Google BigQuery vs Impala

Overview

Google BigQuery

Stacks1.8K

Followers1.5K

Votes152

Apache Impala

Stacks145

Followers301

Votes18

GitHub Stars34

Forks33

Google BigQuery vs Impala: What are the differences?

Introduction

Google BigQuery and Impala are both popular data processing platforms used for querying and analyzing large datasets. While they share similarities, there are some key differences between the two. The following paragraphs highlight the main distinctions between Google BigQuery and Impala.

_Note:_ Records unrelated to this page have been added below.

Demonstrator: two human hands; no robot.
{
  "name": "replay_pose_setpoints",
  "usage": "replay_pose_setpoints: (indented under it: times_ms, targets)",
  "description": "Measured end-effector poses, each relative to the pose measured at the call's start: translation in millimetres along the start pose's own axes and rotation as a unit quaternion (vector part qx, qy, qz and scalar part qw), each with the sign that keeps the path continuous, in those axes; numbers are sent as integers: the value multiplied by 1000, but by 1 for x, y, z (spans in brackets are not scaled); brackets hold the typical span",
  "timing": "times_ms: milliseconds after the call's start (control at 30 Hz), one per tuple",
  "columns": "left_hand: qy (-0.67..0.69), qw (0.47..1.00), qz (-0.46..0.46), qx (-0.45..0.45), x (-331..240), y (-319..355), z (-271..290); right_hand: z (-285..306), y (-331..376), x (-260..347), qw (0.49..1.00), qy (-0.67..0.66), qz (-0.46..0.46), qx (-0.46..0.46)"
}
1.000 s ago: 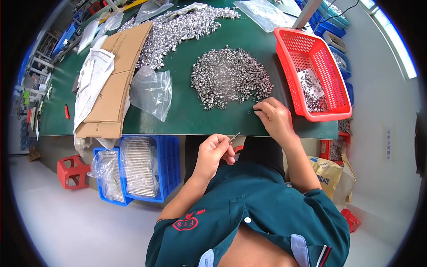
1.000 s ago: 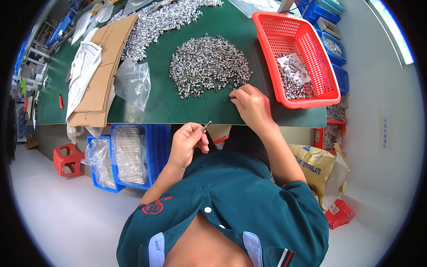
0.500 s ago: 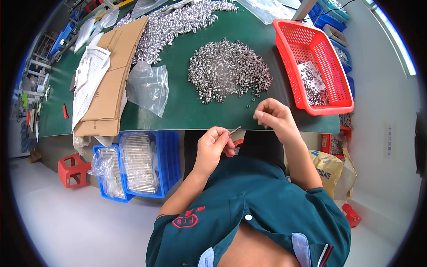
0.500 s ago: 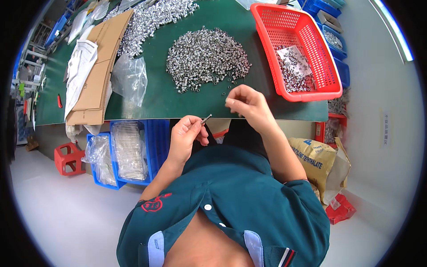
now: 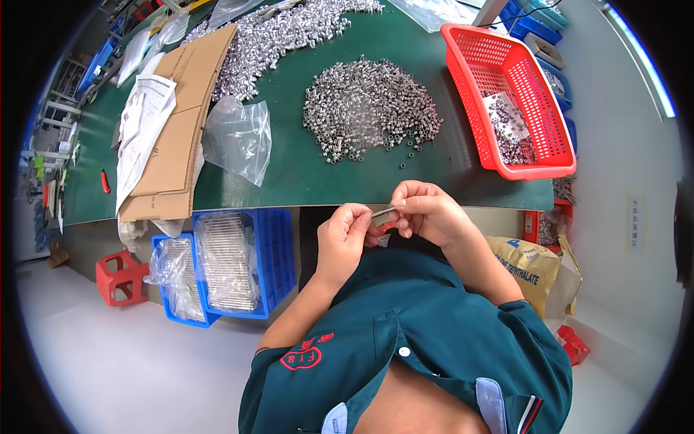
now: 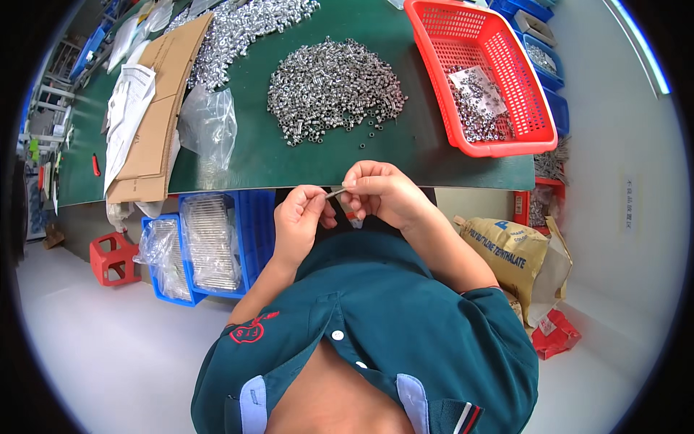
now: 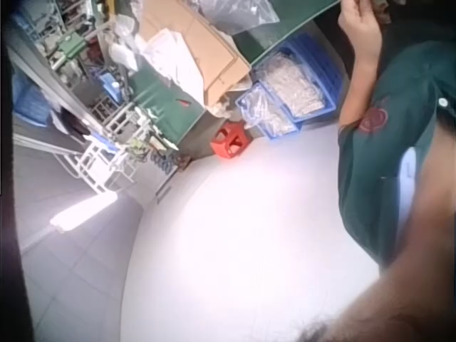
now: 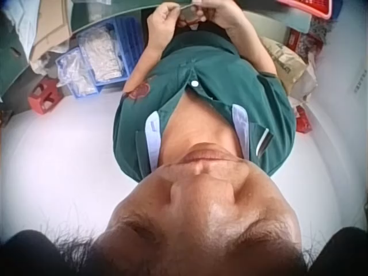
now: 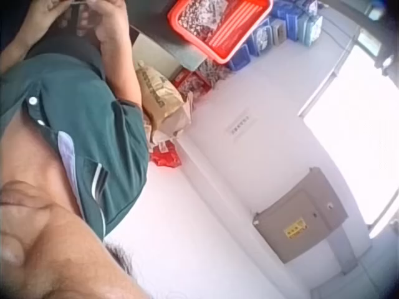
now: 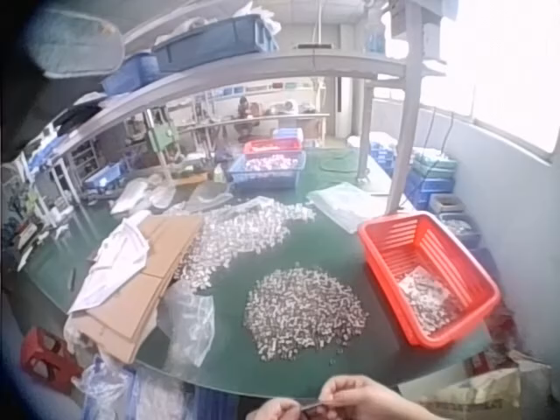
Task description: Manually assembling small metal hardware components at a manufacturing workbench.
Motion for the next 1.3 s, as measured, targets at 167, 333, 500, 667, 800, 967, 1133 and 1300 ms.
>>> replay_pose_setpoints:
  times_ms: [167,333,500,667,800,967,1133,1300]
  targets:
    - [-33,999,-24,-6,-3,-1,3,-9,4,-1,987,120,94,-44]
    - [99,994,36,30,2,0,-2,-20,14,6,918,307,238,-84]
    - [106,993,24,35,0,-1,-2,-28,19,13,828,456,310,-98]
    - [125,990,44,59,1,-1,-1,-38,24,21,754,547,361,-49]
    - [132,987,46,75,0,-1,0,-37,21,22,809,489,325,1]
    - [214,962,94,141,2,-1,-5,-42,21,19,804,489,338,24]
    - [209,965,102,122,2,-2,-7,-35,18,15,795,536,282,-21]
    - [209,967,118,81,11,-4,-2,-21,18,46,696,606,361,-135]
Point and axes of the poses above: each hand's wrist, its own y-axis away from the middle knuckle, its own z-axis out of the back of the hand, x = y × z, the point moved 5 cm from there along -y, towards the middle knuckle, and after that the axes turned 10 degrees about -y, right-handed, at the moved point
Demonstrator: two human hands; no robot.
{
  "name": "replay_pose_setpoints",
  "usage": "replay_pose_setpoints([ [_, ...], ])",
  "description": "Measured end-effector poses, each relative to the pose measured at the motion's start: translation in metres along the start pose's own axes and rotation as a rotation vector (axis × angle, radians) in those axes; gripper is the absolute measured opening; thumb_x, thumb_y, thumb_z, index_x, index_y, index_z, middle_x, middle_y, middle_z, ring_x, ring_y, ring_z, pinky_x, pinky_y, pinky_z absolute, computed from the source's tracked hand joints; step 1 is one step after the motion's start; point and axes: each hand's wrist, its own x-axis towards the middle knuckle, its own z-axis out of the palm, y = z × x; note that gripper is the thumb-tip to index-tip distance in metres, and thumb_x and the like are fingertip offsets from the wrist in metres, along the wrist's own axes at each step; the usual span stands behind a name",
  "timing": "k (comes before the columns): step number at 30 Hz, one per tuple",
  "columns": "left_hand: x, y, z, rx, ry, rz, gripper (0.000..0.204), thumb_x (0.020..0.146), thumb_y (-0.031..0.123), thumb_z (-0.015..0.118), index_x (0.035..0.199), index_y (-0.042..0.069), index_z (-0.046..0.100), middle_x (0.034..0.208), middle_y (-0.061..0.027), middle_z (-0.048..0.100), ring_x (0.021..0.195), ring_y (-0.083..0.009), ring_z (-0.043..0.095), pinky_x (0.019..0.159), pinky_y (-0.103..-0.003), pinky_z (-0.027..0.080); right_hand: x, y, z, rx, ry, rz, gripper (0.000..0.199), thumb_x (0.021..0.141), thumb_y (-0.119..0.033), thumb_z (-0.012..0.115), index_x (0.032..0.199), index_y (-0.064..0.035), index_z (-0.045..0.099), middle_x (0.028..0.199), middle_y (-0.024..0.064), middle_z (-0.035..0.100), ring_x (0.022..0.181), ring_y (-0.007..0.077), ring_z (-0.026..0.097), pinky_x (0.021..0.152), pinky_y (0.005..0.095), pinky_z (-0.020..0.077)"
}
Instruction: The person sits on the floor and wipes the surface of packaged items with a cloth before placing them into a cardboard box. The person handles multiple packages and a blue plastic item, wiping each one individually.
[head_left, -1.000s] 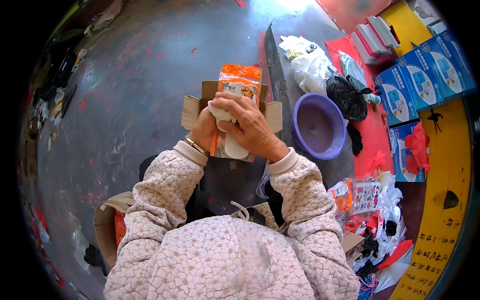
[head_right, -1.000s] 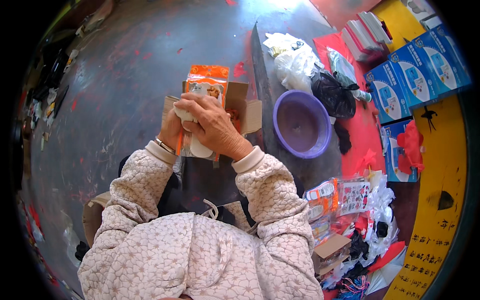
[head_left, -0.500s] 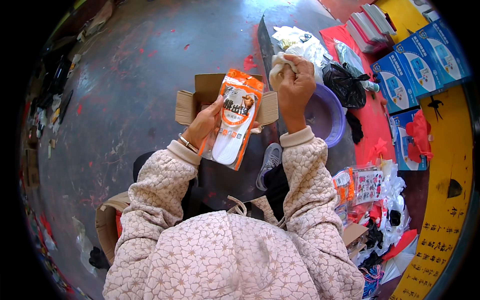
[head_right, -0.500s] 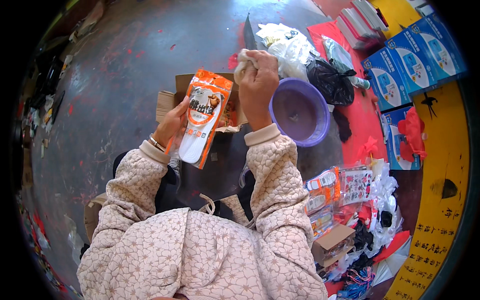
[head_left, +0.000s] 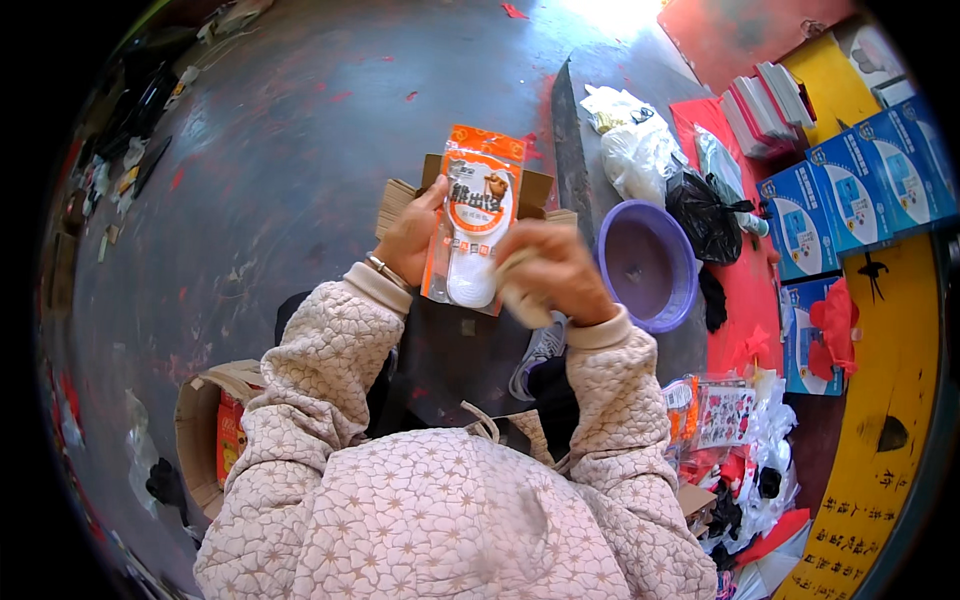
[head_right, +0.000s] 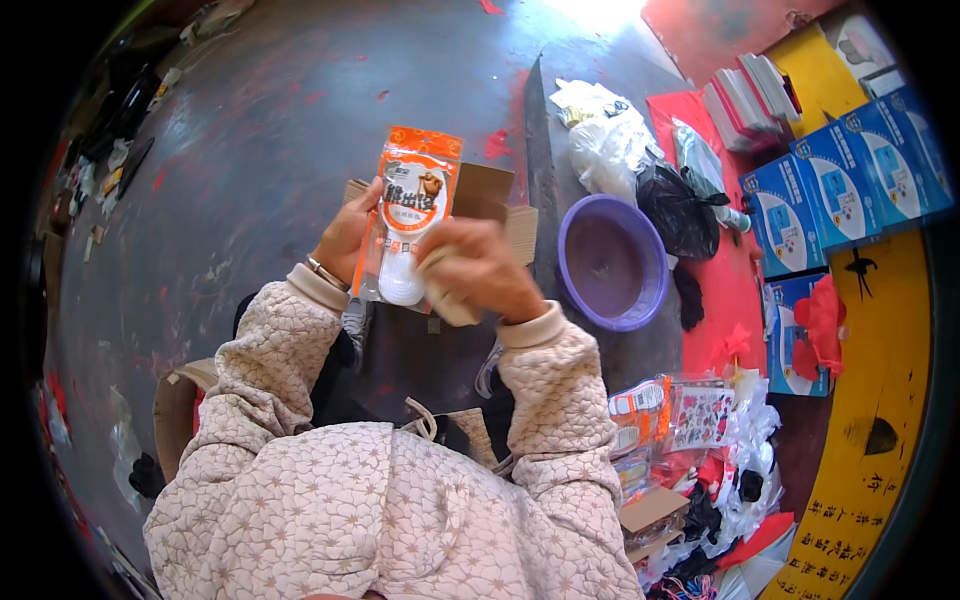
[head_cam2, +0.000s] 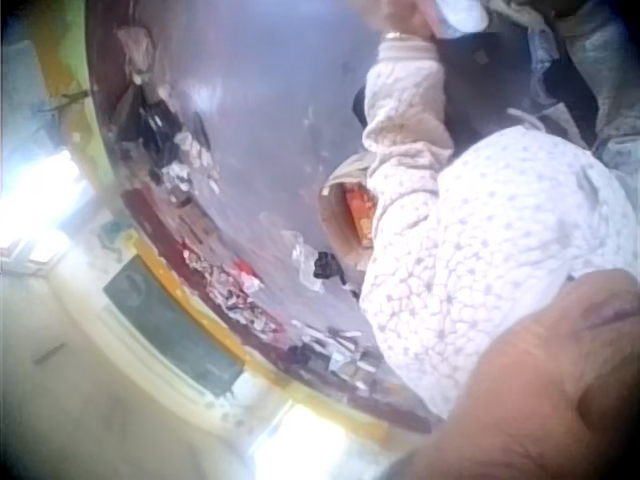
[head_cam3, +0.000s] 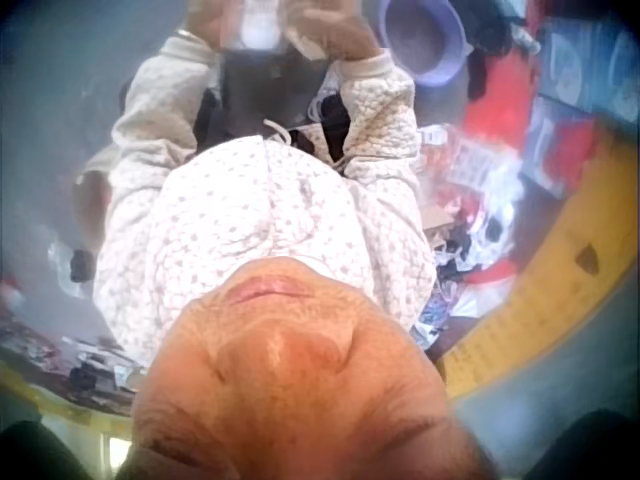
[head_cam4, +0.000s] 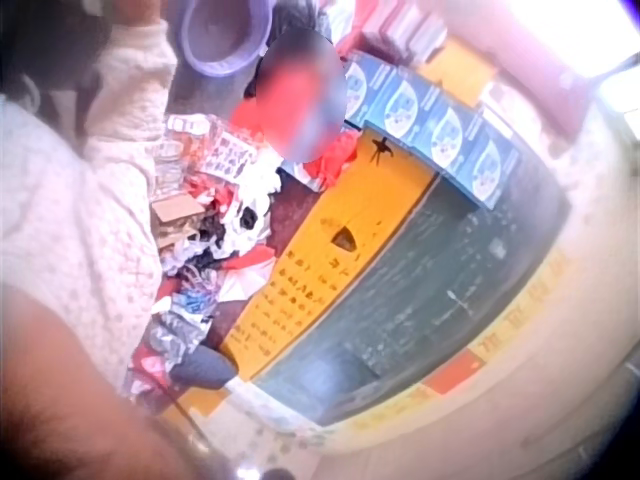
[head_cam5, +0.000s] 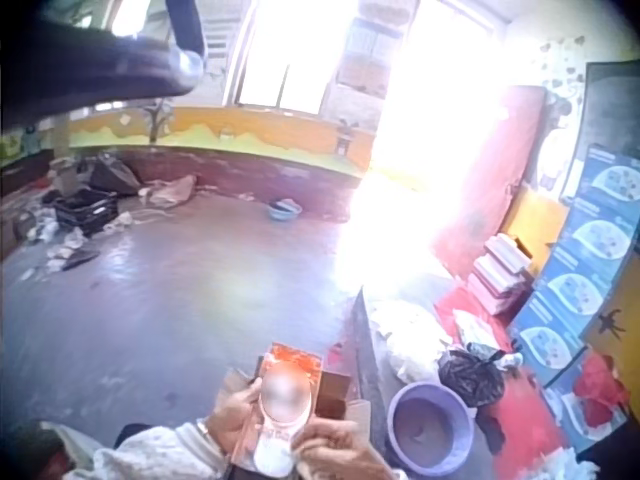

Distributed Processing Model: Google BigQuery uses a fully managed serverless architecture, where the entire data processing is handled by Google infrastructure. It automatically scales resources based on the query complexity and data size, making it effortless for users to focus on analysis rather than system management. Impala, on the other hand, adopts a distributed processing model where queries are executed on a cluster of machines. Users are responsible for managing the cluster and allocating appropriate resources to ensure efficient query performance.
Data Storage: Google BigQuery utilizes columnar storage for data storage, known as Capacitor. It compresses and encodes data effectively, leading to significant storage savings. Impala, however, uses the Hadoop Distributed File System (HDFS) for data storage, which provides fault-tolerance and scalability. HDFS stores data in a distributed manner across multiple nodes in a cluster.
Query Language: Google BigQuery employs an SQL-like query language named BigQuery SQL. It supports a wide range of SQL functions and allows users to write complex queries for data analysis. Impala, on the other hand, uses a subset of SQL known as Impala SQL. Although Impala SQL is compatible with most SQL implementations, it lacks support for some advanced features and functions present in BigQuery SQL.
Performance Optimization: Google BigQuery automatically optimizes query execution by utilizing dynamic query optimization techniques. It intelligently chooses the best execution plans based on data statistics and parallelizes processing for large datasets. In contrast, Impala relies on metadata information provided by users to optimize query execution. Users need to analyze and modify table statistics manually to enhance performance.
Integration with Ecosystem: Google BigQuery seamlessly integrates with other Google Cloud Platform services, enabling easy integration with data sources, data pipelines, and machine learning services. Impala, being a part of the Apache Hadoop ecosystem, integrates well with other Hadoop components like Apache Hive, Apache HBase, and Apache Spark. This integration provides a wide range of tools and libraries for various data processing tasks.
Cost Model: Google BigQuery follows a pay-as-you-go pricing model. Users are billed based on the amount of data processed and storage consumed. It offers various pricing tiers to cater to different usage scenarios. Impala, being an open-source project, is free to use. However, users need to consider the cost of managing and maintaining the cluster infrastructure when opting for Impala.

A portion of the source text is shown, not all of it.